● **WORK TASK**: Set the images aside and retype the whole listing exactly.
** DATA SEGMENT follows **
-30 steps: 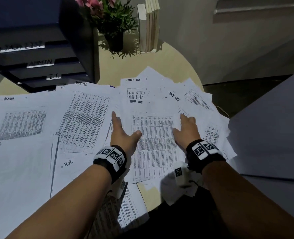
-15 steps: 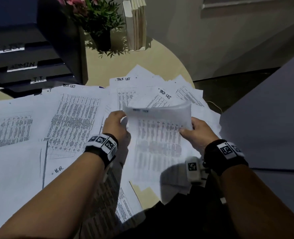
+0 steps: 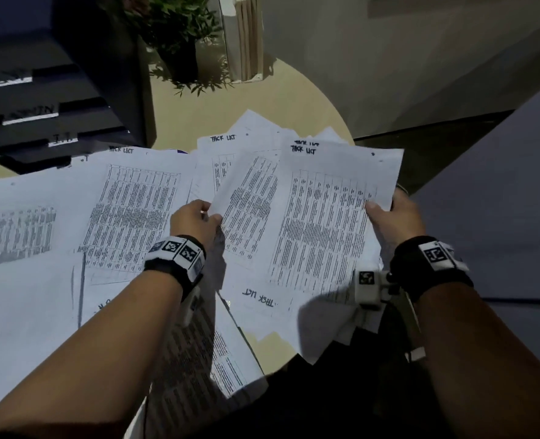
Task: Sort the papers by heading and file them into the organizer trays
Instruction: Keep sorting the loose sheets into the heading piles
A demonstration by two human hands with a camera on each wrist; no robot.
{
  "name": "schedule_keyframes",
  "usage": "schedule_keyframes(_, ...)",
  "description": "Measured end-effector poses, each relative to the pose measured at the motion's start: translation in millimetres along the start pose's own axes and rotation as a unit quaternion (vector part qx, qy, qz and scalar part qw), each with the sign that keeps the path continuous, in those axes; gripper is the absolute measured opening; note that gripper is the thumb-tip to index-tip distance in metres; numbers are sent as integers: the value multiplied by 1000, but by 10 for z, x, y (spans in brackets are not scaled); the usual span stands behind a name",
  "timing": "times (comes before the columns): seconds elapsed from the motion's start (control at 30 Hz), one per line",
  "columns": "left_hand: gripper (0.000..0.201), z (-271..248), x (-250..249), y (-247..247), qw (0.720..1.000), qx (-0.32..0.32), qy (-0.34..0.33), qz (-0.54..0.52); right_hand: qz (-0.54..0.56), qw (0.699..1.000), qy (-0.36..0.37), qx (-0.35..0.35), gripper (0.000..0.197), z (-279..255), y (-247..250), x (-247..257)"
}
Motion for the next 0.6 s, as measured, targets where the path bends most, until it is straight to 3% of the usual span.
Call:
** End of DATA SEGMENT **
● **SOLVED EXERCISE**:
-30 steps: 
-15 steps: 
+0 steps: 
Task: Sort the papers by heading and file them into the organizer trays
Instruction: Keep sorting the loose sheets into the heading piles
A demonstration by two human hands with a camera on each wrist; no robot.
{
  "name": "schedule_keyframes",
  "usage": "schedule_keyframes(_, ...)",
  "description": "Measured end-effector poses, each relative to the pose measured at the motion's start: translation in millimetres along the start pose's own axes and rotation as a unit quaternion (vector part qx, qy, qz and scalar part qw), each with the sign that keeps the path continuous, in those axes; gripper is the absolute measured opening; note that gripper is the thumb-tip to index-tip distance in metres; numbers are sent as integers: the value multiplied by 1000, but by 10 for z, x, y (spans in brackets are not scaled); the usual span stands behind a name",
  "timing": "times (comes before the columns): seconds elapsed from the motion's start (control at 30 Hz), one per line",
  "columns": "left_hand: gripper (0.000..0.201), z (-271..248), x (-250..249), y (-247..247), qw (0.720..1.000), qx (-0.32..0.32), qy (-0.34..0.33), qz (-0.54..0.52); right_hand: qz (-0.54..0.56), qw (0.699..1.000), qy (-0.36..0.37), qx (-0.35..0.35), gripper (0.000..0.197), z (-279..255), y (-247..250), x (-247..257)"
}
Motion for the next 0.6 s, as measured, targets where the path bends most, until it is straight to 3% of the usual span.
Call:

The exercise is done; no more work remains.